Is Service Line Success Embedded in Design or Execution: Part 3

This is the third installment of four posts on healthcare service line strategy and structure. Watch for the 4th post in coming days.

Brand vs. Service Line Management

In comparing and contrasting healthcare’s service line model with industry’s product or brand management model, fundamental differences are realized across key factors:

Market orientation — A key difference between service line and brand managers (and among better performers and poorer performers of service line management) is the vantage point from which decisions are made – poorer performers operate from the inside out (“here’s my program – let’s see if we can find some customers”) versus outside in (we’ve identified segments offering significant opportunity for growth – let’s build a product to attract them.”). In competitive consumer markets, maintaining an external focus while keeping a direct line into the operations team to deliver against changing consumer requirements is paramount to success.

Strategic focus – Historically, the strategic focus for hospital service lines has been development of profitable clinical services to compete with other health institutions; improving quality, lowering costs, aligning physicians, and adding services all are aimed at creating a better offering. Competitive advantage, however, isn’t sustained by being “better” than the competition but from being “different.” Brand managers seek to create markets and new sources of revenue by finding new and different ways to meet customer needs, extending the life cycle of the brand and representative products, forging strategic partnerships to enhance product offerings, and developing proprietary approaches for channel leadership.

Competitive posture – The health industry’s supply-side orientation to strategy tends to favor defensive posturing. Service line initiatives are over-invested in similar activities amongst providers in a market to protect position and share, as opposed to proactive strategies to leverage strengths against emerging market conditions that offer opportunity for substantial growth. A demand-side perspective acknowledges that consumers have shifting needs that can be met in a myriad of ways. It opens up our thinking as to not only “who” but “what” we compete against.

Value innovation – Organizations that consistently perform above industry norms are those that better anticipate changes in competitive dynamics and continually innovate to create greater value for customers and the market. However, the health industry’s penchant for benchmarking and low tolerance for risk-taking sentences service lines to numbing sameness and marginal improvements. Value innovation does more than raise the bar – it resets the rules of competition by de-commoditizing health care services. The ultimate pay-off is substantial gain in growth.

Marketing – The traditional service line marketing toolbox has offered up a limited set of tactical activities to promote service line offerings and cultivate referral relationships. In consumer markets, marketing is a strategy-critical core business competency to create profitable exchange relationships between an organization and its publics. It is the principal process for creating and linking customers to the organization’s products and services. In comparison, the traditional industrial marketing model includes major functions of producing, packaging, pricing and promoting individual products.

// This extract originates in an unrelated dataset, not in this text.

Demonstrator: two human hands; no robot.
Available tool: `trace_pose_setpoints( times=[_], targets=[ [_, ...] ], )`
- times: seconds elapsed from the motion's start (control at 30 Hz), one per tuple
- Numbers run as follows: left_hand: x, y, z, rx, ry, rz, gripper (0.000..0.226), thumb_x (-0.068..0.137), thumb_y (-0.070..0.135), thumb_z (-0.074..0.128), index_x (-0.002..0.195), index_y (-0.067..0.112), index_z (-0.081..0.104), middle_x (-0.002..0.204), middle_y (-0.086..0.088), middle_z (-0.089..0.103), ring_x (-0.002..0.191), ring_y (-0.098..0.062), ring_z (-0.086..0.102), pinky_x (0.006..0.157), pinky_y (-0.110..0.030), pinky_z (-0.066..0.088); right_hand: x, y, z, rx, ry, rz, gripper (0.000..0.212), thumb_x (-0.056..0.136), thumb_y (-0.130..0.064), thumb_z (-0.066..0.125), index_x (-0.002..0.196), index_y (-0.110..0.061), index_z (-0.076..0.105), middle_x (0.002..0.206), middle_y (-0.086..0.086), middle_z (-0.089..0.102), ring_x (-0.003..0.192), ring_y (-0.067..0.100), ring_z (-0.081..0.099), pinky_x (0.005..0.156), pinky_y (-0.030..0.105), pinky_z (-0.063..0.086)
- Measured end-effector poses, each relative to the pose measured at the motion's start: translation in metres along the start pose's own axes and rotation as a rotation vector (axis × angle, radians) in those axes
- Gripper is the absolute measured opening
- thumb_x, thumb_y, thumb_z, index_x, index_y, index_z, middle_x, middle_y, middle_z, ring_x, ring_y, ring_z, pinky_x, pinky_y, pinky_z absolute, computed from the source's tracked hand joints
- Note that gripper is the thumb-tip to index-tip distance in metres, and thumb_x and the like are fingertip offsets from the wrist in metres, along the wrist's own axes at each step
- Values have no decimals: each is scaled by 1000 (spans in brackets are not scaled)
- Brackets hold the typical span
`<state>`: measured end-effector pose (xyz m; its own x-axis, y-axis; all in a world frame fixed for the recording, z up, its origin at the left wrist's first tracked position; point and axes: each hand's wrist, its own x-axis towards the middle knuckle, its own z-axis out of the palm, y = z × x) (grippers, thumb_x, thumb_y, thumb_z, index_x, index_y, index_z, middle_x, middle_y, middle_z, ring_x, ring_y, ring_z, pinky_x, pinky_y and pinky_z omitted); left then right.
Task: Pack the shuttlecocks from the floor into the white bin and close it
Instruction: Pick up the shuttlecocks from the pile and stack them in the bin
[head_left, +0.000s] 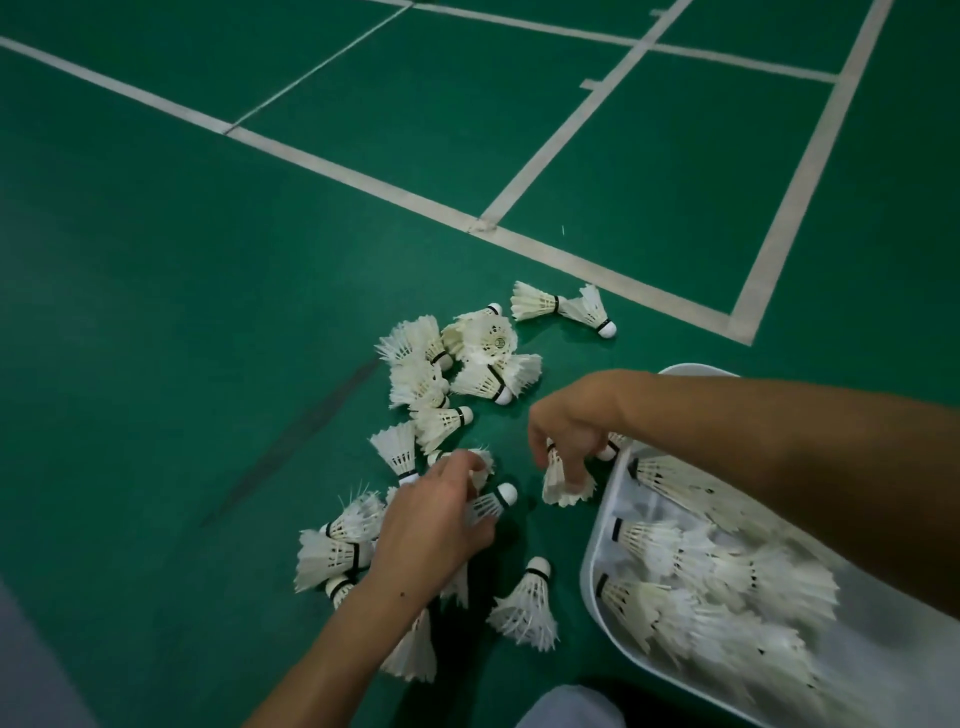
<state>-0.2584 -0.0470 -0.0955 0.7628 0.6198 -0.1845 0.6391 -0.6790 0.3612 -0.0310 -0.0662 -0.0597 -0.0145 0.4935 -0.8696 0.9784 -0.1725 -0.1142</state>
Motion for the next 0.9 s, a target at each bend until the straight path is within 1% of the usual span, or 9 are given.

Scope of responsibility and authority – One of the fundamental issues with the service line management model is lack of agreement as to whether service line leaders are operations managers, clinical leaders, business developers, marketing managers or some combination of the mix. A matrix reporting structure, which is often poorly defined, limits the manager’s ability and authority to achieve service line objectives. If we contrast this model to that where cross-organizational teams work for a brand manager who reports to senior executives, there are lessons to learn about lines of authority and accountability for performance

Performance metrics – In poorer performing service line organizations, performance objectives and measures of success are unclear and reward systems are not linked to achievement of specific goals. Even worse are those where authority and accountability are so misaligned that turf wars break out inside the very service line structure intended to “break down silos.” Consider the service line leader who is held accountable for volume growth and profitability, but has no authority to impact capacity, through-put or supply costs. In competitive consumer markets, metrics such as preference share, conversions to trial, percentage of revenue growth from introduction of new products, and repurchasing rates, among others, are leading success indicators.